Stored entries:
■ ■ ■

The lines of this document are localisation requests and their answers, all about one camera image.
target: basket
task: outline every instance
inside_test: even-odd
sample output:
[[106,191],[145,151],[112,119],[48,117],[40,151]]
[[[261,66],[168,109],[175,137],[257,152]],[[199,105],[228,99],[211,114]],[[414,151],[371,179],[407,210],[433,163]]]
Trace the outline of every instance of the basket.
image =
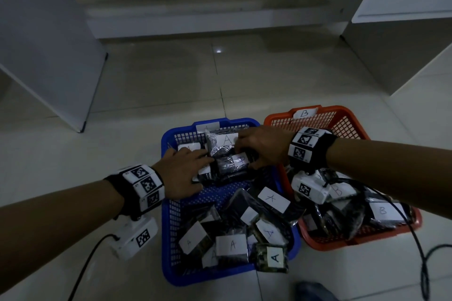
[[[191,126],[177,127],[167,131],[161,141],[162,156],[169,147],[177,149],[178,144],[189,143],[192,141],[206,142],[204,133],[198,133],[201,129],[212,128],[225,129],[233,127],[259,126],[259,123],[251,118],[242,118],[229,120],[228,118],[207,120],[193,123]],[[279,182],[279,174],[275,167],[268,167],[263,170],[264,180],[267,187],[278,190],[281,194],[283,189]],[[183,269],[180,266],[181,256],[183,255],[176,237],[183,219],[180,218],[181,210],[189,205],[216,202],[216,207],[221,209],[223,205],[230,199],[238,188],[247,188],[249,183],[234,182],[222,187],[209,187],[201,191],[201,193],[182,200],[165,199],[162,203],[162,270],[163,275],[174,286],[187,286],[189,284],[202,281],[214,280],[226,276],[244,273],[254,270],[253,264],[246,264],[230,269]],[[290,235],[293,240],[292,247],[289,250],[288,258],[293,259],[301,247],[301,238],[295,226],[291,228]]]
[[[317,112],[314,116],[300,119],[293,118],[293,115],[298,110],[308,110],[316,108]],[[289,112],[269,115],[267,118],[265,118],[265,121],[263,123],[264,125],[278,126],[290,131],[298,131],[303,126],[328,128],[332,130],[332,132],[338,137],[370,140],[369,136],[364,131],[363,127],[360,125],[352,111],[342,106],[322,107],[321,105],[315,105],[309,107],[301,107],[298,109],[291,109]],[[288,196],[290,200],[294,200],[293,189],[284,167],[282,165],[278,165],[277,168],[286,196]],[[422,226],[422,216],[419,209],[413,207],[413,210],[414,219],[412,227],[416,230]],[[329,251],[345,246],[363,244],[369,241],[389,238],[400,233],[406,233],[410,231],[407,225],[400,225],[394,230],[381,230],[373,228],[371,226],[363,225],[353,239],[346,241],[342,236],[311,237],[302,218],[298,220],[298,226],[306,243],[313,249],[320,251]]]

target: black cable
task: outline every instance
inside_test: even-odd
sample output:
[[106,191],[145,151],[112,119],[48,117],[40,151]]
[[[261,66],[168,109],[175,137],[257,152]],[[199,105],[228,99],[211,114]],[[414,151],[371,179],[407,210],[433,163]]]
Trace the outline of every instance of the black cable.
[[99,241],[97,242],[96,246],[94,247],[94,249],[93,249],[93,250],[91,251],[91,253],[89,254],[88,259],[86,260],[85,265],[84,265],[83,268],[82,268],[82,271],[80,271],[79,277],[78,277],[78,279],[77,279],[77,281],[76,281],[76,284],[75,284],[74,288],[72,288],[72,292],[71,292],[71,294],[69,295],[68,301],[72,301],[72,299],[74,298],[74,295],[76,294],[76,291],[77,291],[77,287],[79,286],[80,281],[82,280],[83,274],[85,273],[85,270],[86,270],[86,268],[87,268],[87,266],[88,266],[89,261],[90,261],[91,258],[93,257],[94,252],[95,252],[96,249],[99,247],[100,243],[102,243],[102,241],[103,241],[105,238],[108,238],[108,237],[113,237],[116,241],[119,241],[119,237],[118,237],[117,235],[114,235],[114,234],[111,234],[111,233],[110,233],[109,235],[103,236],[102,239],[99,240]]
[[413,235],[413,238],[415,239],[416,245],[418,247],[419,250],[419,255],[421,256],[421,261],[422,261],[422,265],[421,265],[421,293],[422,293],[422,298],[425,301],[430,300],[430,277],[428,276],[428,268],[427,268],[427,261],[428,259],[431,257],[431,255],[442,248],[452,248],[452,244],[440,244],[437,246],[432,247],[428,252],[427,255],[424,254],[424,251],[422,250],[421,247],[421,243],[418,239],[418,236],[415,234],[415,230],[413,229],[413,227],[411,226],[411,224],[408,222],[408,219],[405,217],[405,215],[403,214],[403,212],[401,212],[399,210],[398,207],[396,207],[393,202],[391,201],[391,199],[389,197],[387,197],[386,195],[380,193],[378,190],[375,190],[374,188],[371,188],[369,186],[366,186],[364,183],[361,183],[359,181],[353,180],[351,178],[335,178],[334,179],[334,183],[336,182],[345,182],[348,184],[356,185],[359,184],[361,187],[367,187],[370,190],[373,190],[374,192],[376,192],[377,194],[379,194],[382,198],[384,198],[388,203],[390,203],[395,209],[396,211],[401,215],[401,217],[403,218],[403,220],[405,221],[405,224],[408,225],[408,228],[411,231],[411,234]]

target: hand
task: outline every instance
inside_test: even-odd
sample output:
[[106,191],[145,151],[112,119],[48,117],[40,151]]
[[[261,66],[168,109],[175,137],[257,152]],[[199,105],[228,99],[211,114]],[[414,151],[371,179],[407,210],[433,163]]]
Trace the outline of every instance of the hand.
[[265,125],[249,127],[239,132],[235,152],[240,153],[246,147],[256,150],[259,158],[249,165],[253,169],[284,163],[294,136],[294,132],[280,127]]
[[188,198],[202,190],[202,184],[193,184],[192,178],[198,174],[198,170],[214,161],[211,157],[205,157],[206,154],[207,150],[204,149],[190,151],[184,147],[176,152],[170,148],[162,159],[152,166],[163,179],[166,198]]

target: floor
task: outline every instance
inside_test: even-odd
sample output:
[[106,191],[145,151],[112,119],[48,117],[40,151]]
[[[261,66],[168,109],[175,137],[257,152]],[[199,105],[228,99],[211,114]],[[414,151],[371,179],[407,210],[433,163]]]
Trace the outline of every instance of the floor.
[[[291,108],[343,105],[374,140],[452,149],[452,73],[429,72],[389,97],[332,28],[298,28],[183,40],[110,42],[86,131],[75,133],[17,84],[0,76],[0,205],[101,179],[118,167],[152,164],[173,127]],[[153,211],[160,222],[160,210]],[[452,243],[452,221],[423,212],[425,249]],[[64,300],[110,221],[0,296]],[[319,252],[303,245],[289,274],[249,272],[184,288],[161,272],[159,235],[127,262],[101,246],[77,300],[292,300],[292,285],[323,283],[341,300],[421,300],[413,238],[399,235]],[[432,300],[449,300],[452,255],[429,262]]]

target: wristband
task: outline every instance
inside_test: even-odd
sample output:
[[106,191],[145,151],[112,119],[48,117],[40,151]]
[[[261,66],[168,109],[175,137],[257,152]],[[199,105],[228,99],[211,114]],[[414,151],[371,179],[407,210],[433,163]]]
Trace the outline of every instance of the wristband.
[[289,145],[291,166],[301,170],[328,168],[326,151],[335,142],[337,136],[328,130],[303,127]]
[[124,206],[118,215],[130,216],[132,220],[137,220],[144,213],[160,206],[165,198],[162,178],[146,165],[121,169],[105,180],[124,198]]

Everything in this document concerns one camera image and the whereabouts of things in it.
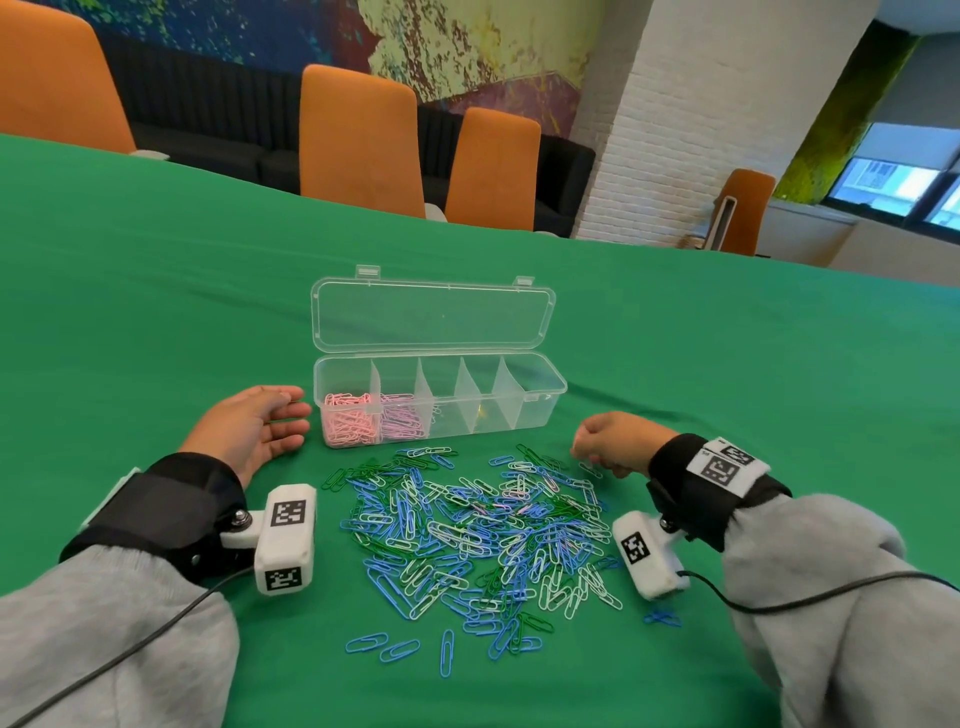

■ ■ ■

Each line of the entries above that includes the string "camera" should be copied out.

Answer box:
The lines of this document are localisation requests and their answers, all about one camera image.
Everything in this document concerns one camera image and the whereabouts of things in it.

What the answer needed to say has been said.